Jorge Luis Borges afirmaba que en cada época todos los conocimientos del mundo están apuntalados por cincuenta sabios. Si esto es cierto, muchos de los que sostuvieron la sabiduría del siglo XX han escogido para identificarse a un mismo protagonista: el francés Jean Paul Sastre (1905-1980), torrencial filósofo, novelista, cuentista, dramaturgo, psicólogo, sociólogo, periodista y militante político. Al mismo tiempo, como supo volver sobre sí mismo sus múltiples sondeos de la realidad, Sartre se multiplicó a lo largo de los años en variadas posturas, como un artesano del desgarramiento. Este oficio le costó numerosos combates, no sólo con los dogmáticos de su hora, sino con aquellos habitantes del pasado que la apología o el repudio habían creído fosilizar para siempre.

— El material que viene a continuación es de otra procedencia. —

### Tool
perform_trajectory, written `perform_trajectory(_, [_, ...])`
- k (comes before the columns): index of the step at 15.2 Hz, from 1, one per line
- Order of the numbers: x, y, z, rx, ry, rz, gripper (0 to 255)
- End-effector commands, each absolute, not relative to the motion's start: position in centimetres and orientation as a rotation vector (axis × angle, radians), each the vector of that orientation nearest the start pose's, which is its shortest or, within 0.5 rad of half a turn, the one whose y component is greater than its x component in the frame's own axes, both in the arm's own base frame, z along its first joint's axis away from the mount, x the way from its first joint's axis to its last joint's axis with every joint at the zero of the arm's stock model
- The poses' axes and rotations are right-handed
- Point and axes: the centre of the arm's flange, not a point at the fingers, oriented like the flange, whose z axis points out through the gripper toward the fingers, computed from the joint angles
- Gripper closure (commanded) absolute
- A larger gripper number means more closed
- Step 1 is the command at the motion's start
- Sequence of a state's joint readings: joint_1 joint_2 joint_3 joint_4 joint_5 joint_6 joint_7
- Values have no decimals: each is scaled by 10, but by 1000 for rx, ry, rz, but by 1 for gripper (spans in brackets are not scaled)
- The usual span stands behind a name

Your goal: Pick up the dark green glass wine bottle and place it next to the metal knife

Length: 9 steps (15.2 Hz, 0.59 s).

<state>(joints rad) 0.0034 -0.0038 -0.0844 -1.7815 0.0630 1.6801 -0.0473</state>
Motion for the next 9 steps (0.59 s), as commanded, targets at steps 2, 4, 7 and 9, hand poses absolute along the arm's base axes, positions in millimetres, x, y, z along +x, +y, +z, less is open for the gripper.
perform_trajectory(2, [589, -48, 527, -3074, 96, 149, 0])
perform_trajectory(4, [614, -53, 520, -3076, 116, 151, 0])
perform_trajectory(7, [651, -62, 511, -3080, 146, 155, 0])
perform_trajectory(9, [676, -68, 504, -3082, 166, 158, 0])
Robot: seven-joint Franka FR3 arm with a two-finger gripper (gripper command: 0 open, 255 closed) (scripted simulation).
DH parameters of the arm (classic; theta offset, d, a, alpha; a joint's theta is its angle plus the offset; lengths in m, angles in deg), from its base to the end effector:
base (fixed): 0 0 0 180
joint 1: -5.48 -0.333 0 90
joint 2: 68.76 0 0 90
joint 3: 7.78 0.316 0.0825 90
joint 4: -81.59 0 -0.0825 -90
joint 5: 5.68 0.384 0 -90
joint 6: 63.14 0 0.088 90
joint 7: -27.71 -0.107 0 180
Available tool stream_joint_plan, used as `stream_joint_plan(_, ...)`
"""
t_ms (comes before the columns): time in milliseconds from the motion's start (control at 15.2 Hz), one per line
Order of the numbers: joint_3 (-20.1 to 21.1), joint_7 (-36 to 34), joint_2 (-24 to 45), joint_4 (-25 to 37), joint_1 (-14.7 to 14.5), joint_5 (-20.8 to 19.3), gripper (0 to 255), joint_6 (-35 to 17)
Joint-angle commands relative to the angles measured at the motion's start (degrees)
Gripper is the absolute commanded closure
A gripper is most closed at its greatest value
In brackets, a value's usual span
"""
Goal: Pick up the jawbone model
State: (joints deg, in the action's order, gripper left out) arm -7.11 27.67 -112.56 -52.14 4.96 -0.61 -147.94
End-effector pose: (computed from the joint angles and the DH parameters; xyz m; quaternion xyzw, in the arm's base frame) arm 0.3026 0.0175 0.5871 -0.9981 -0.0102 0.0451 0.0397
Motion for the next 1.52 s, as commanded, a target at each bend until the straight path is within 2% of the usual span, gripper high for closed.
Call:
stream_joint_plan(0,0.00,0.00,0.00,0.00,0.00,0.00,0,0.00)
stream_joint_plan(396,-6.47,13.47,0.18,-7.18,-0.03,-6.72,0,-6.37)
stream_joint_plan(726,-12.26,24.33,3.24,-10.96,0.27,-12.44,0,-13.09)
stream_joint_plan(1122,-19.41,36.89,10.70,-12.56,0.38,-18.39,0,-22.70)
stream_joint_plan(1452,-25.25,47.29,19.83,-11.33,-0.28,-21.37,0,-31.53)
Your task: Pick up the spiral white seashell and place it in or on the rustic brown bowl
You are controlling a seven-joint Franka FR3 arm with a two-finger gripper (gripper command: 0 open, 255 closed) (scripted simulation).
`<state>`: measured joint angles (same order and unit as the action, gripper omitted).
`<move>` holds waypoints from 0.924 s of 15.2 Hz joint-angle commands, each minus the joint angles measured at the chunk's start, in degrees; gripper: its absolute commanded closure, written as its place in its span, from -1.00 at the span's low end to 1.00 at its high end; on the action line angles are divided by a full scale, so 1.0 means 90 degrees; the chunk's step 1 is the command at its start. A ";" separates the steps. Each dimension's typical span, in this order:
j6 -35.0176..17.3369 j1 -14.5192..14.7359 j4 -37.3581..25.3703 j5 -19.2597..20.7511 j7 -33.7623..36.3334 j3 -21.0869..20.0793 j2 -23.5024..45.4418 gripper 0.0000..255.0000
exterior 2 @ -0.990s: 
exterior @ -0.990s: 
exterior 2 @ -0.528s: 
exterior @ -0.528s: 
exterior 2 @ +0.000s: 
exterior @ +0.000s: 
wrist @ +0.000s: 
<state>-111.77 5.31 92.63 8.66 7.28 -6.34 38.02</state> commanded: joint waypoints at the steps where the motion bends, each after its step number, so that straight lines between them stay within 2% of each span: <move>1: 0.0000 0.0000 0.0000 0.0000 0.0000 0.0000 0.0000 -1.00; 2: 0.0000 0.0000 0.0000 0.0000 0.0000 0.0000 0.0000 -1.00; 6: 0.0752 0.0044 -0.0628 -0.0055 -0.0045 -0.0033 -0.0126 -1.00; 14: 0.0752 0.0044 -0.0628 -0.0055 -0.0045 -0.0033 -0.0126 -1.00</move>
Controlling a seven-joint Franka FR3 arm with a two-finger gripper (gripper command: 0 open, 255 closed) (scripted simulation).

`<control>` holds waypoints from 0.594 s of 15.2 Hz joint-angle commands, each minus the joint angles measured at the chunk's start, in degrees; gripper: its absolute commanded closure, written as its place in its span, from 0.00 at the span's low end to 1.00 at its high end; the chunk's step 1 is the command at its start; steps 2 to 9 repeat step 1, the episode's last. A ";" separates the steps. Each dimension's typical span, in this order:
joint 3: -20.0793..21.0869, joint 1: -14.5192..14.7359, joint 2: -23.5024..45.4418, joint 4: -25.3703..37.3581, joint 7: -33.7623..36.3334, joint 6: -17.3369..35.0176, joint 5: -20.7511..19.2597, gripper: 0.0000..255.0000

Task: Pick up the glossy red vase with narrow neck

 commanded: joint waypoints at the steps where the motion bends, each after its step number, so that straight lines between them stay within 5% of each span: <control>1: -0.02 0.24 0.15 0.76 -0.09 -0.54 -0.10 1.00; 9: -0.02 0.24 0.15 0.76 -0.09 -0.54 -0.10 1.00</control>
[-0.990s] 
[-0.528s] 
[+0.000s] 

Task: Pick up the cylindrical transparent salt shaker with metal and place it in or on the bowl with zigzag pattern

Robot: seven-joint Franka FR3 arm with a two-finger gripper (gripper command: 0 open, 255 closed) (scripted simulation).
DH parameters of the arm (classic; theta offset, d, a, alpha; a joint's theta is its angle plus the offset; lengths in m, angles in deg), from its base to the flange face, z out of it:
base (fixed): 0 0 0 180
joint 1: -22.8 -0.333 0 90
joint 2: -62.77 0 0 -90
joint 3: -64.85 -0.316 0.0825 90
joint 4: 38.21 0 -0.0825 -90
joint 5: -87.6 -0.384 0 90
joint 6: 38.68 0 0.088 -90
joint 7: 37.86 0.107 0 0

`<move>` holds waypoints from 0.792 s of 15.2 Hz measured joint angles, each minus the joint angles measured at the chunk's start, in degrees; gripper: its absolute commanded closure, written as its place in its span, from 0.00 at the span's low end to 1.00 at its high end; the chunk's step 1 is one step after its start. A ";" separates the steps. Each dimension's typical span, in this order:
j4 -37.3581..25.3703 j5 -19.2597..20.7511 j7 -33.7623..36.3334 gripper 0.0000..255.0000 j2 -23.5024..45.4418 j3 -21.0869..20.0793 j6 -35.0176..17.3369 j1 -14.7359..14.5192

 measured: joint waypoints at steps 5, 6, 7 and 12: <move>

A esta zona pertenece su polémica con el novelista Gustave Flaubert (1821-1880), iniciada a través de una serie de artículos publicados en “Les Temps Modernes” (revista que el propio filósofo había fundado en 1945) y que, en 1947, se transformaron en libro bajo el título de “Qué es la literatura”. Tras comparar a las bibliotecas con los cementerios y afirmar, para escándalo de los burgueses de Francia, que la literatura más perfecta nada vale al lado de un niño hambriento, Sartre fue categórico: "Ya no hay lugar en este mundo para el libro; abandonado a sí mismo, se esconde y se asfixia, convertido en manchas de tinta sobre papel mohoso". Ya que el tiempo no es forzosamente olvido, a las iras de Sartre no podía escapar Flaubert que, en junio de 1852, enfrascado en su consagratoria “Madame Bovary”, había escrito en una carta a su amigo Máximo Du Camp: "Soy tan sólo un burgués que vive retirado en la campiña, ocupándose de literatura y sin exigir nada de los otros, ni honores ni estima... Yo no busco el puerto sino la alta mar". Mucho menos podía escabullirse el Flaubert que, después de la derrota proletaria de 1871, denunció a los comuneros prófugos, se burló de la democracia y reconocía una sola preocupación: pulir su estilo.
En 1960, cuando Sartre da a luz su “Crítica de la razón dialéctica”, la polémica con Flaubert reaparece una vez más. En esta oportunidad, sin embargo, las iras se transformaron en cautela y la condena en juicio crítico. Sartre, sorprendido él mismo, comienza a desglosar al Flaubert reaccionario y conservador del Flaubert escritor que supo abrir al universo la trama cerradamente urdida por el realismo de Balzac y Stendhal. Evidentemente, quien había cambiado no era Flaubert sino Sartre que, una vez más, se había atrevido a dudar. Quizás porque reconoció en su dureza la misma rigidez que lo llevó a ridiculizar en “La náusea”, su primera novela de 1938, a todos los pequeños burgueses de Francia. Quizás, porque recordó que muchos de esos “cochinos” (como él los llamaba) lo habían acompañado en la resistencia clandestina durante la lucha contra la ocupación nazi, de la que fue prisionero entre 1940-41.
Esta autocrítica ante Flaubert la concretó Sartre a mediados de 1972, cuando editó los dos tomos de “El idiota de la familia”. Como era de esperarse, inmediatamente fue acosado por los críticos que, como siempre, se polarizaron entre la apología y la destrucción. Les contestó: “este es el Flaubert que yo imagino. En este ensayo, necesité de la imaginación a cada instante. Para mí, inteligencia, imaginación y sensibilidad son una sola y misma cosa que podría designar con el nombre de vivencia”. Sartre, el intelectual completo, el ensayista y filósofo comprometido, demostró una vez más que la libertad -como valor metafísico- debe permanecer siempre en el centro de la vida y el pensamiento.